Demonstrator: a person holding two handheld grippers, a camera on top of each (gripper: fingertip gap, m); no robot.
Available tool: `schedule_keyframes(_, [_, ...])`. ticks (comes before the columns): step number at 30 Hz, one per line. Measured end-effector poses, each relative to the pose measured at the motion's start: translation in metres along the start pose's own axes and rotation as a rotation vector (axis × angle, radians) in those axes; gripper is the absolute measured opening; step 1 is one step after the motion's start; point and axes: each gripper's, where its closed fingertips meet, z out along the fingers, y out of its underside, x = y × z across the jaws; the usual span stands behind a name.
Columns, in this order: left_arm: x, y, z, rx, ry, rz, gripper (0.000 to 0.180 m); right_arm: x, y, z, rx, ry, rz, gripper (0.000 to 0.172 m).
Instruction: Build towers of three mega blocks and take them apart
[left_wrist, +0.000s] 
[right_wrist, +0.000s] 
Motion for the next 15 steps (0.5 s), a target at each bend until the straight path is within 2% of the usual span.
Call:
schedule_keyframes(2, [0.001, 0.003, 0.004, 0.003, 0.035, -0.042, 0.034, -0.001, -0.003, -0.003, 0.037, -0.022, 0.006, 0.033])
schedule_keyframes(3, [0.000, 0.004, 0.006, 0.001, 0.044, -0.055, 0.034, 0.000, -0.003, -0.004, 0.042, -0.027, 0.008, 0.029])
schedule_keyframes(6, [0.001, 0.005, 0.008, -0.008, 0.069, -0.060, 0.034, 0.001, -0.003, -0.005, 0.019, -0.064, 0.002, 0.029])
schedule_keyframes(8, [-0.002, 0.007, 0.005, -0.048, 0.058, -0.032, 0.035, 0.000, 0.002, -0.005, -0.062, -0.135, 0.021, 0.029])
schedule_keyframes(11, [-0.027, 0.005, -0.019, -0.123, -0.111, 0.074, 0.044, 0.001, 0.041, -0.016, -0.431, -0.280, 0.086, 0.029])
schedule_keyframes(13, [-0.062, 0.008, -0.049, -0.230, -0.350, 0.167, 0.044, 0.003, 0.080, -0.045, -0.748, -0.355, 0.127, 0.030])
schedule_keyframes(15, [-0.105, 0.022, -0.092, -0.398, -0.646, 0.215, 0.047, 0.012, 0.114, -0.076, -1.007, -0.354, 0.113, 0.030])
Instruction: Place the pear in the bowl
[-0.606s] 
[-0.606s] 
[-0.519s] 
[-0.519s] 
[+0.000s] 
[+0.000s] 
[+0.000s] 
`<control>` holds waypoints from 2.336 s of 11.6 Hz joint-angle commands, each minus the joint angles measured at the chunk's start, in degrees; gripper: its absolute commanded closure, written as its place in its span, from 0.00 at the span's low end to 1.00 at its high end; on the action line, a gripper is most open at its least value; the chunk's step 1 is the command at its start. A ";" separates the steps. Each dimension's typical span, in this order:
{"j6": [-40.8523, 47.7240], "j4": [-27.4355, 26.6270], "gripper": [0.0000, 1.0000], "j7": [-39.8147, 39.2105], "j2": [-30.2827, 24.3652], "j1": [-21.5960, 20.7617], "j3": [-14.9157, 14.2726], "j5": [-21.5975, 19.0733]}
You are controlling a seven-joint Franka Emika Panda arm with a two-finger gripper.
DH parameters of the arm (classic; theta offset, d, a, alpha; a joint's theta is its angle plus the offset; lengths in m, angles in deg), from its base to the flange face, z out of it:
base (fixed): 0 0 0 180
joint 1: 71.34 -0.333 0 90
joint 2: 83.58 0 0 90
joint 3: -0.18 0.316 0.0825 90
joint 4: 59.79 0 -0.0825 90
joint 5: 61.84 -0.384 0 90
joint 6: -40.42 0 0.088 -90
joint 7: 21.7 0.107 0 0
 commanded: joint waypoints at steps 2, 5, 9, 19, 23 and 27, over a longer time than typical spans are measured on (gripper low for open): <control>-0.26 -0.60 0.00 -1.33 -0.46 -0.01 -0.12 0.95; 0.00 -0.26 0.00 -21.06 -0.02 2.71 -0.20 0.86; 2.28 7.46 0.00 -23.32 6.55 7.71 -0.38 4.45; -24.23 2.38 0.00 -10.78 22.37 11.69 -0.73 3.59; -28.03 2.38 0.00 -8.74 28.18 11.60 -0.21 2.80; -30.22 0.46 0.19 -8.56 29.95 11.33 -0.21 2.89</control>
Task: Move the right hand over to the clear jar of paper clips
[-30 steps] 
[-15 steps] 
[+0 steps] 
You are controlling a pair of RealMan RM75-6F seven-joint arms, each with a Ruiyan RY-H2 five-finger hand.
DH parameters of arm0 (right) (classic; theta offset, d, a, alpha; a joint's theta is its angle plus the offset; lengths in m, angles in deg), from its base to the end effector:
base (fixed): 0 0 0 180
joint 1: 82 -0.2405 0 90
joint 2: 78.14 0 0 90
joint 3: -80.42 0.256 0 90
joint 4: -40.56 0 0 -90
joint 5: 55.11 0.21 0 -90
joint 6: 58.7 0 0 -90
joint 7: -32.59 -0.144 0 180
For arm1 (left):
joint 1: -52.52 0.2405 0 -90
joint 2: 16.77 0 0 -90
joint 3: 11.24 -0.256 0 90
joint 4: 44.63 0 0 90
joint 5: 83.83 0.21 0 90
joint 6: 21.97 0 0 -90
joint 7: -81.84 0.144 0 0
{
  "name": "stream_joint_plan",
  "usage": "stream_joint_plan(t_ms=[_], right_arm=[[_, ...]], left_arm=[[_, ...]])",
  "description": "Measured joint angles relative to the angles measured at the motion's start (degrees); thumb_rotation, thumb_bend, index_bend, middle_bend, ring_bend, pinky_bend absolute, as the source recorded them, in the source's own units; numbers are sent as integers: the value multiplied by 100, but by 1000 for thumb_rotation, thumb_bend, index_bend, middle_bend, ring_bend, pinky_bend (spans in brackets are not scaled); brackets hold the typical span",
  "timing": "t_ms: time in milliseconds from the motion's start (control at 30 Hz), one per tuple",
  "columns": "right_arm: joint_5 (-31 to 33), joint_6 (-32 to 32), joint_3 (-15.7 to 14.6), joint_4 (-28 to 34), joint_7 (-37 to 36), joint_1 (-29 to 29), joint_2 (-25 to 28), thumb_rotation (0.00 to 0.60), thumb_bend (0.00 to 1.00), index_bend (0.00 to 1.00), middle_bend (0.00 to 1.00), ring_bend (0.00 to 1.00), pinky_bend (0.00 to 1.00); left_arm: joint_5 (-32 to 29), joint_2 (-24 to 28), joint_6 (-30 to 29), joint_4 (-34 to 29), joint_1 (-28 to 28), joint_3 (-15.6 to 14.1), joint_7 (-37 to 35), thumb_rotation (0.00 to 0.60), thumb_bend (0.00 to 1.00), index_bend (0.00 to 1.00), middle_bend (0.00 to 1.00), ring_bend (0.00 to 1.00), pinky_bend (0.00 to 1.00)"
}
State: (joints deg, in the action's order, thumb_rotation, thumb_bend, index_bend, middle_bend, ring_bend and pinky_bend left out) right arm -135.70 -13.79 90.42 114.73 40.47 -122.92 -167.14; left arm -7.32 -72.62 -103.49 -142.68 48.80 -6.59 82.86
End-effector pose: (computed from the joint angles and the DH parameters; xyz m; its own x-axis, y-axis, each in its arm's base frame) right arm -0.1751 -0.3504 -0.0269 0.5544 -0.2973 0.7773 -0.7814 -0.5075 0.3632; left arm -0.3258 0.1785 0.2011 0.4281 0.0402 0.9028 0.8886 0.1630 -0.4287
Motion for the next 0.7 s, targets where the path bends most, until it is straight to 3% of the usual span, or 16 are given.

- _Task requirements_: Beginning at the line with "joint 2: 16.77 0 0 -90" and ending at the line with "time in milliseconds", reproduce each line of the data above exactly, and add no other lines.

- _Task solution_:
joint 2: 16.77 0 0 -90
joint 3: 11.24 -0.256 0 90
joint 4: 44.63 0 0 90
joint 5: 83.83 0.21 0 90
joint 6: 21.97 0 0 -90
joint 7: -81.84 0.144 0 0
{
  "name": "stream_joint_plan",
  "usage": "stream_joint_plan(t_ms=[_], right_arm=[[_, ...]], left_arm=[[_, ...]])",
  "description": "Measured joint angles relative to the angles measured at the motion's start (degrees); thumb_rotation, thumb_bend, index_bend, middle_bend, ring_bend, pinky_bend absolute, as the source recorded them, in the source's own units; numbers are sent as integers: the value multiplied by 100, but by 1000 for thumb_rotation, thumb_bend, index_bend, middle_bend, ring_bend, pinky_bend (spans in brackets are not scaled); brackets hold the typical span",
  "timing": "t_ms: time in milliseconds from the motion's start (control at 30 Hz), one per tuple",

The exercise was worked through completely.